Report every line below that carries the word "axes".
═════ INFORMATION PROVIDED
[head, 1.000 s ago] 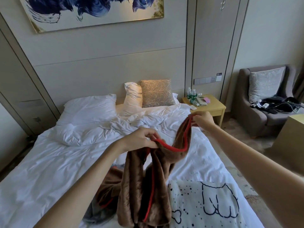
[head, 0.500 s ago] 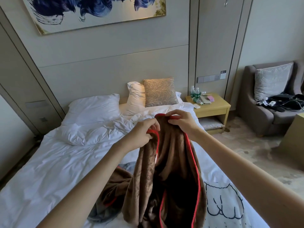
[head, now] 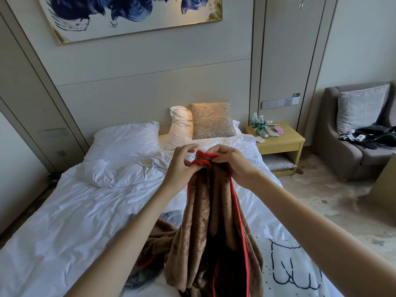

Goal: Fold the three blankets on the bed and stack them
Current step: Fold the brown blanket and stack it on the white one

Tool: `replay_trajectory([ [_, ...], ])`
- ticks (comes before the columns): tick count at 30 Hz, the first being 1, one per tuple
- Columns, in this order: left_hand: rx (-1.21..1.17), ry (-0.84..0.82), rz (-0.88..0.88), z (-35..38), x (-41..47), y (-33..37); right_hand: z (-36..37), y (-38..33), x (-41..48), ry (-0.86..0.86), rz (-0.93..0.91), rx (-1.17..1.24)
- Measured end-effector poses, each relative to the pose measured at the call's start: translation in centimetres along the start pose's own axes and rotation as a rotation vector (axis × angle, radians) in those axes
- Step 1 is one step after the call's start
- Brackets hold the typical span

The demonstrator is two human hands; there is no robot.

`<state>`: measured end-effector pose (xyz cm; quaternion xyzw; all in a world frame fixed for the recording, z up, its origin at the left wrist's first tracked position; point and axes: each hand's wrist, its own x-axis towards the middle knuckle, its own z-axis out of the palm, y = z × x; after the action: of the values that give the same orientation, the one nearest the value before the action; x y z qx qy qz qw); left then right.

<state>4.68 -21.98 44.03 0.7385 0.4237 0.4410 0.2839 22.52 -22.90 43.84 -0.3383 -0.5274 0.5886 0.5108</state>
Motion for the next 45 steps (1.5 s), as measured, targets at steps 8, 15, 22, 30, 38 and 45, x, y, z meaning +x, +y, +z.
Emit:
replay_trajectory([
  [8, 0.004, -0.092, -0.036, -1.0, 0.7, 0.1, -1.2, 0.7, 0.2, 0.237, -0.087, -0.417],
  [15, -0.001, 0.181, 0.048, -2.7, 1.2, 0.9, -4.8, 3.8, -0.6, 0.423, 0.076, -1.152],
  [22, -0.017, 0.621, 0.015, -9.6, 3.1, -0.6, -10.7, 7.6, -4.2, 0.683, 0.399, -1.257],
  [30, 0.203, 0.288, 0.030, -8.7, 2.8, -0.5, -8.4, 7.5, -2.8, 0.418, 0.471, -0.953],
  [38, 0.233, -0.021, 0.017, -2.4, 2.7, 1.7, 1.9, -2.0, 1.7, 0.036, 0.030, -0.471],
  [45, 0.209, -0.072, -0.043, -1.8, 3.2, 1.8, 2.3, -2.7, 1.8, 0.183, -0.135, -0.772],
])
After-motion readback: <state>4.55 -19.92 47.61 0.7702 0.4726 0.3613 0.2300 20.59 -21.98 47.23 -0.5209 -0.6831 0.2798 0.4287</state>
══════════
TASK SOLUTION –
- Measured end-effector poses, each relative to the pose measured at the call's start: translation in centimetres along the start pose's own axes and rotation as a rotation vector (axis × angle, radians) in those axes
`<state>`: measured end-effector pose (xyz cm; quaternion xyzw; all in a world frame fixed for the recording, z up, its origin at the left wrist's first tracked position; point and axes: each hand's wrist, its own x-axis towards the middle knuckle, its own z-axis out of the palm, y = z × x; after the action: of the values that give the same orientation, the one nearest the value before the action; x y z qx qy qz qw); left then right.

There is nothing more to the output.